The cat she recognized was staring at her. 

The stage she was lying on was moving she became aware and she tried to move herself to see where it was going but found that she was incredibly uncoordinated. She tried to move her arm but it felt astonishing heavy and unresponsive, as if she’d fallen asleep on it. She looked at it and saw, instead of an arm, was a jumble of tendrils, wet and long, ethereally blue and pink and gassy. 

She realised she wasn’t alone on the conveyor, seeing other bubble surfaced ethereal blue shapes landing from the walls above, flung down by more arriving cats. They resembled Jellyfish, bloated and transparent, with long tendrils leaving out of them. 

Help me. She said. 

They responded: Help me. 

The conveyor belt began to move and she became aware of another sound. She finally turned around and saw what the conveyor belt was leading to. 

She would have screamed. But she lacked the capacity to do so. 

Tracy was helping himself to a glass of orange juice when the backdoor opened and his mother walked in. It was only when he heard the soft ring of MouseLord’s collar bell that he turned in horror to see his mother holding the door open as, in an avalanche of fur, the cats poured in. 

Doctor Spies touched his wife’s shoulder and kissed her on the cheek, “Thank you for being cool about them coming over.” 

“It’s embarrassing when you try to act hip,” his long suffering wife of fifty years said, patting his hand, “But it’s not a problem at all. I can watch NCIS another time.”

He smiled as he opened a bottle of wine and poured them both a glass, “You’ve seen that show a hundred times already. Aren’t you bored of it?”

“You can’t beat the classics,” she said, accepting the wine with a smile. 

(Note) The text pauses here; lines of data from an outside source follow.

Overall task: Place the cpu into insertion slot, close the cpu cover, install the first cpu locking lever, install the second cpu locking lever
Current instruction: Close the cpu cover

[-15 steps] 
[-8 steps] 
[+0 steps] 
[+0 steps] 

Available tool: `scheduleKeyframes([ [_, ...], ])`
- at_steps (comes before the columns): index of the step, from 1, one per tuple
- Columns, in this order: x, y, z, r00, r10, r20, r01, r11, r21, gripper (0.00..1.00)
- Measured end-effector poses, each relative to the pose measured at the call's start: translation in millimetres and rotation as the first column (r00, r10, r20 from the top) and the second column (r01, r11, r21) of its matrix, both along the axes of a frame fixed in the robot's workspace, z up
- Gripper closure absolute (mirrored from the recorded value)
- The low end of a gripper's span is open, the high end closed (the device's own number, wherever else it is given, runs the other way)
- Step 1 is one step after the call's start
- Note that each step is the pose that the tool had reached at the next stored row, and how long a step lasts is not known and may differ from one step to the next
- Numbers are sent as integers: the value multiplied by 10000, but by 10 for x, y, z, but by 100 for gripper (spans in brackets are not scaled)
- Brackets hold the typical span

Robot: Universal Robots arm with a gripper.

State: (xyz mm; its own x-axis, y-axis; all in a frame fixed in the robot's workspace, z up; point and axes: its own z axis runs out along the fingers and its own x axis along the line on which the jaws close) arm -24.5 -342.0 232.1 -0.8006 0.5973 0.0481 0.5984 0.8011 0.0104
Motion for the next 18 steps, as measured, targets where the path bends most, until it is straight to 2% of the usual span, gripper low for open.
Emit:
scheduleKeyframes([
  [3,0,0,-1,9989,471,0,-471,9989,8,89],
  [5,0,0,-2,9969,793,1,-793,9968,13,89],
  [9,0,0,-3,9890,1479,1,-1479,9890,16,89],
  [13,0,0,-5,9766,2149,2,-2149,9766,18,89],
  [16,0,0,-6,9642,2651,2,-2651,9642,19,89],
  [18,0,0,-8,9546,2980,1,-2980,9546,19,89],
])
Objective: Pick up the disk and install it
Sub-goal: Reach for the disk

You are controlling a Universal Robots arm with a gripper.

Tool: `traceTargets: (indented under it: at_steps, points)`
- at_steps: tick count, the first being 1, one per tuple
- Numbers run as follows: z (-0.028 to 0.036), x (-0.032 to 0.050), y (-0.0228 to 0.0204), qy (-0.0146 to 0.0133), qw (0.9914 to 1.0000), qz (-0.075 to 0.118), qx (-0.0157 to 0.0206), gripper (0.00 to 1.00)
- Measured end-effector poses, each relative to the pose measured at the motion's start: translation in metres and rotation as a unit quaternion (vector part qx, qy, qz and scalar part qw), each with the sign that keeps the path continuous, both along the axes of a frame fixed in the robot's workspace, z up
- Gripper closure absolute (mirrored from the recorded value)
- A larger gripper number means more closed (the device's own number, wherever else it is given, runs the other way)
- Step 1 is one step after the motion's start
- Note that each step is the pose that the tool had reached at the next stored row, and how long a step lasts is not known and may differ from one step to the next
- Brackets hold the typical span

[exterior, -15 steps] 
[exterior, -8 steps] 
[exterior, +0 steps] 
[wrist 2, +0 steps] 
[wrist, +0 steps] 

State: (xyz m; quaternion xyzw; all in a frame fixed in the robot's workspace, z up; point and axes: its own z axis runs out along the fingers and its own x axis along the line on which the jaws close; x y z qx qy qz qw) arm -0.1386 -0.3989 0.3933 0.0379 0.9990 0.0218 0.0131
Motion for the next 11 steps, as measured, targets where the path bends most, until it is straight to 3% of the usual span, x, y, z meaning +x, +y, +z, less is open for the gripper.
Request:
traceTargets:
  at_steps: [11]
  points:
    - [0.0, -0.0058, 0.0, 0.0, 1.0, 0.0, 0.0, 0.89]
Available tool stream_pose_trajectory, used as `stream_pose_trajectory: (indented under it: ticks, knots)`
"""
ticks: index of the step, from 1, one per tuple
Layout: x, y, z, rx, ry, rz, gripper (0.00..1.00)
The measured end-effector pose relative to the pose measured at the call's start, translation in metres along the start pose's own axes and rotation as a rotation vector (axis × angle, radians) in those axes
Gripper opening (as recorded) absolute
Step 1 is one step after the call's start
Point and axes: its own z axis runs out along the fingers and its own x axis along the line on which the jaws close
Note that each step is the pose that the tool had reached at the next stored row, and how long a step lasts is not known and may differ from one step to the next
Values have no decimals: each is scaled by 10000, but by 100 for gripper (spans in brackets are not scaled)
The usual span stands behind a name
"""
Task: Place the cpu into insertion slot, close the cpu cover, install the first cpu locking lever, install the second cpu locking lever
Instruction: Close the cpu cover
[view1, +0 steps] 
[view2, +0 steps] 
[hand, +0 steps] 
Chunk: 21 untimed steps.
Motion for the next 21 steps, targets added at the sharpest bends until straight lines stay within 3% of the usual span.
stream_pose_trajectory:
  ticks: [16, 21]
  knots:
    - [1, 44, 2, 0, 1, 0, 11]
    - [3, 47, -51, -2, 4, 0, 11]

They clinked their glasses and Doctor Spies got comfortable in his armchair. He’d just found that good spot when the doorbell rang and he checked his watch, “Oh they’re early. Sorry dear. You chill for a bit and I’ll follow up on the pizza order.”

“Chill out dude,” his wife said as he got up to answer the door. 

He had been looking forward to this all day since the meeting in the office. It was rare that something could surprise and excite him so much and he felt a touch of electricity at the thought of it all. The doorbell rang again. 

“I’m on my way,” he chimed, jogging down the corridor to the door and opening it with a gusto. 

“Welcome to my home! Miranda? Are you okay?”